→ **TASK INSTRUCTIONS**
Could you repeat the records below exactly, without the pictures?

○ ○ ○ ○ ○

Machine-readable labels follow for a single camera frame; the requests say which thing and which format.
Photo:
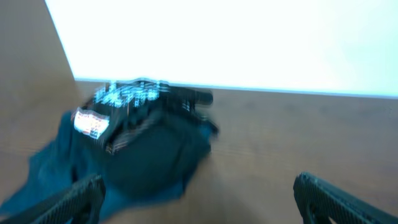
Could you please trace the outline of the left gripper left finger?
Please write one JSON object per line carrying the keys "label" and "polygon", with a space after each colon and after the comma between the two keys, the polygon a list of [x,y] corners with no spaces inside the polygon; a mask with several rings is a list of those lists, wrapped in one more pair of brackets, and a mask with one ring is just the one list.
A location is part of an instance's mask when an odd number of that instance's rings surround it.
{"label": "left gripper left finger", "polygon": [[105,195],[102,176],[89,175],[1,224],[97,224]]}

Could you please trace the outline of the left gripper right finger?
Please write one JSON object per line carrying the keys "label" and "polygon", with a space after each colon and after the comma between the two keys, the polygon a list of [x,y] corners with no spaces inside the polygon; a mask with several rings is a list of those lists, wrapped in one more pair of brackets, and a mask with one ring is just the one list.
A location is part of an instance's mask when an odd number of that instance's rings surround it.
{"label": "left gripper right finger", "polygon": [[296,176],[293,190],[304,224],[397,223],[397,217],[373,207],[309,172],[302,172]]}

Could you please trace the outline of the black orange-patterned jersey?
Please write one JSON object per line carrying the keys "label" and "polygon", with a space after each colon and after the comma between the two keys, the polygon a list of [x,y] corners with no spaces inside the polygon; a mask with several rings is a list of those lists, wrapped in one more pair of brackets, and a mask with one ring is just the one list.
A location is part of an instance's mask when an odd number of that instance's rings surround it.
{"label": "black orange-patterned jersey", "polygon": [[166,113],[177,114],[195,126],[208,128],[210,134],[218,134],[217,125],[195,108],[212,102],[210,91],[172,86],[160,80],[112,81],[99,87],[75,110],[72,123],[76,131],[114,155]]}

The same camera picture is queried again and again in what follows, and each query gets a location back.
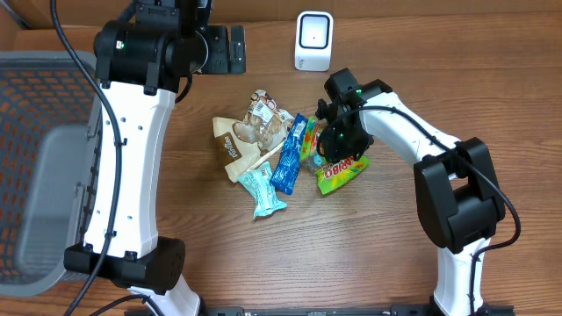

○ ○ ○ ○ ○

→ **OUTPUT OF THE EXERCISE**
Machine-readable labels follow for a single camera frame; the requests say which thing and which format.
Photo:
Could you please trace the outline of the left gripper left finger?
Please write one JSON object per line carrying the keys "label" and "polygon", with a space after each colon and after the comma between the two keys, the polygon a list of [x,y] corners with no spaces inside the polygon; a mask with several rings is a list of those lists, wrapped in one more pair of brackets, and a mask with one ring is just the one list.
A location is part of an instance's mask when an odd number of that instance's rings surround it.
{"label": "left gripper left finger", "polygon": [[105,195],[102,176],[89,175],[1,224],[97,224]]}

Could you please trace the outline of the left gripper right finger?
Please write one JSON object per line carrying the keys "label" and "polygon", with a space after each colon and after the comma between the two keys, the polygon a list of [x,y] corners with no spaces inside the polygon; a mask with several rings is a list of those lists, wrapped in one more pair of brackets, and a mask with one ring is just the one list.
A location is part of an instance's mask when an odd number of that instance's rings surround it.
{"label": "left gripper right finger", "polygon": [[296,176],[293,190],[304,224],[397,223],[397,217],[373,207],[309,172],[302,172]]}

Could you please trace the outline of the black orange-patterned jersey?
Please write one JSON object per line carrying the keys "label" and "polygon", with a space after each colon and after the comma between the two keys, the polygon a list of [x,y] corners with no spaces inside the polygon; a mask with several rings is a list of those lists, wrapped in one more pair of brackets, and a mask with one ring is just the one list.
A location is part of an instance's mask when an odd number of that instance's rings surround it.
{"label": "black orange-patterned jersey", "polygon": [[166,113],[177,114],[195,126],[208,128],[210,134],[218,134],[217,125],[195,108],[212,102],[210,91],[172,86],[160,80],[112,81],[99,87],[75,110],[72,123],[76,131],[114,155]]}

The same camera picture is queried again and again in what follows, and each query gets a location back.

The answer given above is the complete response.